From the line containing "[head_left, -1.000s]" to the end of the data, retype every line exactly and nothing else. Drop the pictures.

::::::::

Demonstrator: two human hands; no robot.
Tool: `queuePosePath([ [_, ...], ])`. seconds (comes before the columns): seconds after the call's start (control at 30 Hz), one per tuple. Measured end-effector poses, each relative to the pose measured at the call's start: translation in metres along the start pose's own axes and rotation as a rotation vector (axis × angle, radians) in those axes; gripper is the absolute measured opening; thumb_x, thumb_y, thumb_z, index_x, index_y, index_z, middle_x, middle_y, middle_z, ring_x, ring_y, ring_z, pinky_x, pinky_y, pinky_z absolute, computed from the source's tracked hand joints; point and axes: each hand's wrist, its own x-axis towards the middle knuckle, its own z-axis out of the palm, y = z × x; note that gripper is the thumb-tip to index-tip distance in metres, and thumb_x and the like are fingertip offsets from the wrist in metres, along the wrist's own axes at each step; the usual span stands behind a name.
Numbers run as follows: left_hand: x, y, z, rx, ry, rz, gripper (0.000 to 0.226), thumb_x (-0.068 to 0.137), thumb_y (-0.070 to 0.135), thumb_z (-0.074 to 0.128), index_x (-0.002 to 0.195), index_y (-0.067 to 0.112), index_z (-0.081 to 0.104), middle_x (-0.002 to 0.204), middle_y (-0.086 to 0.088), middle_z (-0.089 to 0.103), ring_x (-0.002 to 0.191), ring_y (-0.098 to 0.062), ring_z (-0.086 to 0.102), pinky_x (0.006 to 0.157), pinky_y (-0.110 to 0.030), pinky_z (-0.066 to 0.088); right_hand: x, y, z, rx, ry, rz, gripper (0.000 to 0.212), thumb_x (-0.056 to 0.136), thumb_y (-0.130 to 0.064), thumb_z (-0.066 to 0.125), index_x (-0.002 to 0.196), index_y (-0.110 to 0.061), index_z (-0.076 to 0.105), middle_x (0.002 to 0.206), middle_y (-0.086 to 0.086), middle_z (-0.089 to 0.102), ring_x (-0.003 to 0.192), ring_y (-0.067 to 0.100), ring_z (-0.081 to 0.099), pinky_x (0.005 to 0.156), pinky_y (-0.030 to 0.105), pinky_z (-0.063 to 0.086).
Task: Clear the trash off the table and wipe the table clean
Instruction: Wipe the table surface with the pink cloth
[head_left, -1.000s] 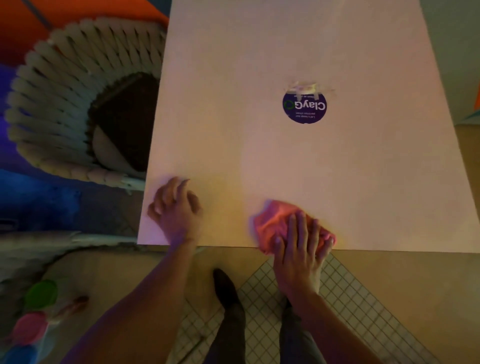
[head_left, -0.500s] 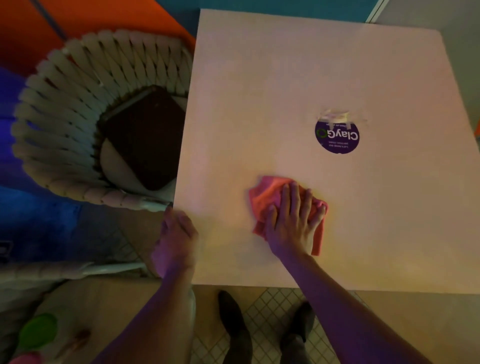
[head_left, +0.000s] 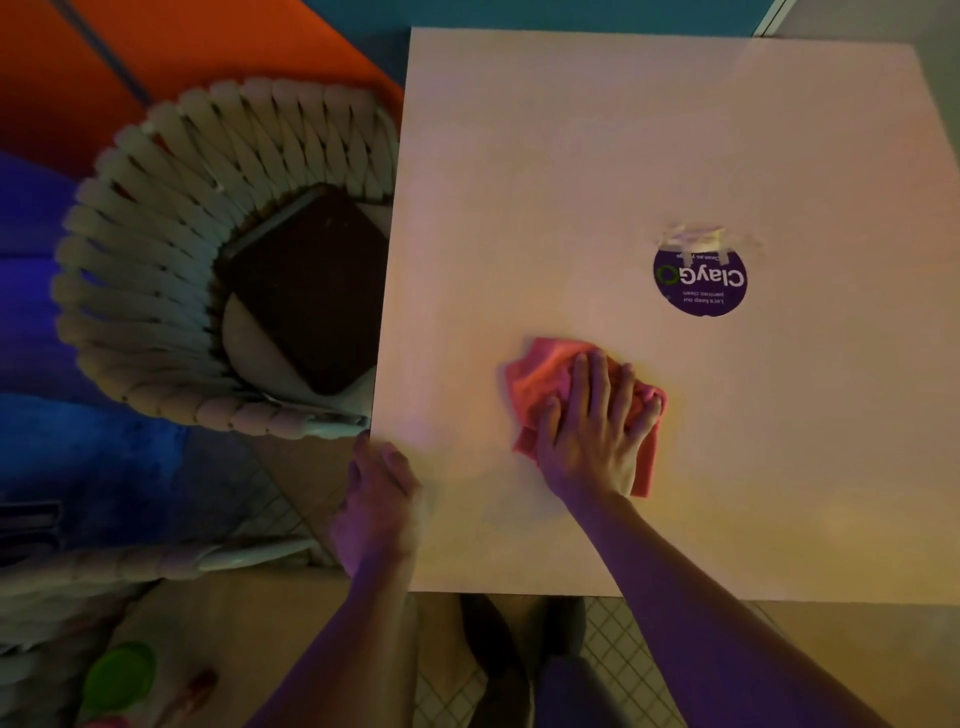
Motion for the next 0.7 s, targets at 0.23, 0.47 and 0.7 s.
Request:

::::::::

- **Solution**
[head_left, -1.000s] 
[head_left, -0.500s] 
[head_left, +0.000s] 
Motion for the next 0.7 s, targets at 0.23, 0.47 and 0.7 s.
Request:

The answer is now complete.